Er hat mir verziehen und mir geht es jetzt richtig schlecht
Mein Mann hat dann eine totale Veränderung durchgemacht. Er hat gesagt, dass er weiß, dass er auch Scheiß gebaut hat, mich schlecht behandelt hat. Und dass er nicht mehr auf sein Aussehen geachtet hat und nur noch für die Arbeit gelebt hat, hat er auch zugegeben. Dann hat er mir versprochen, dass jetzt alles anders wird.
Das wurde es auch, da bin ich immer noch sprachlos. Er hat total viel abgenommen, arbeitet weniger und ist der liebste Mann, den man sich vorstellen kann. Alles, was ich an ihm kritisiert habe, hat er geändert. Er zeigt mir, wie sehr er mich liebt, sogar der Sex macht wieder Spaß. Und neulich hat er mir gesagt, dass er mir verziehen hat und froh ist, dass jetzt alles gut ist.

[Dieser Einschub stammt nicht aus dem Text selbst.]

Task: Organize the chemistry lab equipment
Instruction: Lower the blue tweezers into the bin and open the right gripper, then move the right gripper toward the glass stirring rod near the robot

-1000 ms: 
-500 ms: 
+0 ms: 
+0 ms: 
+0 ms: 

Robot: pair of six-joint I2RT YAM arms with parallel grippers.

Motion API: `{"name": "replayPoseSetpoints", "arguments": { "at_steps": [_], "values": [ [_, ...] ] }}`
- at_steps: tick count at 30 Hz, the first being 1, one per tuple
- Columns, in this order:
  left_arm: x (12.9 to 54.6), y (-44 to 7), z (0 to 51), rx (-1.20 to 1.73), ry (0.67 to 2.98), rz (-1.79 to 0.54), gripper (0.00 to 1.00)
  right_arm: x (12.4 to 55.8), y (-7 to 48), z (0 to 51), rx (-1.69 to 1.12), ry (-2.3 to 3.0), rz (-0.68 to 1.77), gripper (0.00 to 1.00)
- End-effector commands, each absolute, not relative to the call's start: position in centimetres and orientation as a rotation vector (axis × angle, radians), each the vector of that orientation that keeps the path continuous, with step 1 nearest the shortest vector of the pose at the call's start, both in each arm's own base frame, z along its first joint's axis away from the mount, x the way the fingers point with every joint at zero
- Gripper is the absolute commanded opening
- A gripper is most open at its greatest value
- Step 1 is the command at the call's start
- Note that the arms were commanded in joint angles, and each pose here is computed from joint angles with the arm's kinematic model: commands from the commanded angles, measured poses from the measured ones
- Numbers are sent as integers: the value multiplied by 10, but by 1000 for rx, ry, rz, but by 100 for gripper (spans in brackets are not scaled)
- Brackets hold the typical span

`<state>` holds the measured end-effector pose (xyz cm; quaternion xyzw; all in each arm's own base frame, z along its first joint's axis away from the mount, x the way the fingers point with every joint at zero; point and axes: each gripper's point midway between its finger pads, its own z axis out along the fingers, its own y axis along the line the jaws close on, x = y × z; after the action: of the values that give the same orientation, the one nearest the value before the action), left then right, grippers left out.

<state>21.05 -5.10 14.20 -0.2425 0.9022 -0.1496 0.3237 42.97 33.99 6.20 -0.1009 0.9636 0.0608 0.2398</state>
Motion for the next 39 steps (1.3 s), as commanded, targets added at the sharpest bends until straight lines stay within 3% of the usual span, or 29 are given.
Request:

Und mir geht es schlecht, jetzt so richtig. Weil ich weiß, welche Opfer mein Mann dafür bringt, unsere Beziehung zu retten, und was für eine Leistung es ist, mir zu verzeihen. Aber meine Gefühle sind wie in Beton, ich liebe meinen Mann schon irgendwie. Aber wohl nicht so, wie ich sollte. Als ich ihn betrogen habe, hatte ich zwischendurch manchmal schon ein schlechtes Gewissen. Aber dann konnte ich mir immer sagen, dass er mich ja auch nicht gut behandelt. Das hat meine Schuld kleiner gemacht für mich.
Manchmal glaube ich, ich kann nicht nur einen lieben, das ist mir zu wenig
Aber jetzt kommen die ganzen üblen Gefühle hoch. Je lieber mein Mann zu mir ist, umso grässlicher fühle ich mich, weil ich ihn betrogen habe. Und mit Mirco ja nicht das erste Mal, das weiß mein Mann nur nicht. Wenn er das wüsste, denke ich, würde er mich zur Hölle schicken. Überhaupt, wenn er eine Ahnung hätte, wie es in mir drinnen aussieht, würde er mich sicher hassen. Weil ein Teil von mir sich wie im Gefängnis fühlt. Ich muss jetzt treu sein, weil ich keine Rechtfertigung mehr habe dafür, dass ich fremdgehe, weil mein Mann ja alles dafür tut, so zu sein, dass ich keinen Grund mehr habe, untreu zu werden. Dieser Druck ist tausendmal schlimmer als das schlechte Gewissen, das ich beim Fremdgehen hatte. Oft denke ich, dass ich das nicht mehr lange ertrage. Andere Frauen denken jetzt sicher, ich spinne. Die wären glücklich, wenn sie so einen Mann hätten.
Aber das Problem ist, dass mein Mann eigentlich gar nichts mit meiner Untreue zu tun hat, das wird mir erst jetzt klar. Das ist vielleicht ein Teil von mir. Deswegen tut er mir oft fast leid, er macht alles richtig und gut, aber meine Gefühle kann er nicht ändern. Das bin ich oder irgendetwas in mir drin. Das ist so schwer zu erklären, wie soll mein Mann das verstehen, wo für ihn Treue so wichtig ist?
Manchmal glaube ich, ich kann nicht nur einen Mann lieben, das ist mir zu wenig. Es gehört vielleicht zu meiner Person, dass ich untreu bin. Die Liebe von meinem Mann erstickt mich manchmal auch, weil sie mich so unter Druck setzt.
Ich bin die Schuldige, er das Opfer. Wenn ich jetzt noch irgendwas falsch mache, dann bin ich geliefert. Den Gedanken ertrage ich nicht, fühle mich manchmal wie ein Tier in der Falle. Wenn ich nachts nicht schlafen kann und grübele, dann überlege ich oft, dass ich meinem Mann einfach beichte, dass ich ihn schon öfter betrogen habe. Vielleicht lässt er mich dann frei? Und nimmt mir die Entscheidung ab? So komische Sachen gehen mir durch den Kopf. Ich weiß nicht, was ich jetzt machen soll. So oder so: Irgendwas fehlt mir doch immer.
Liebe Britta, wir danken Ihnen herzlich für diesen Erfahrungsbericht!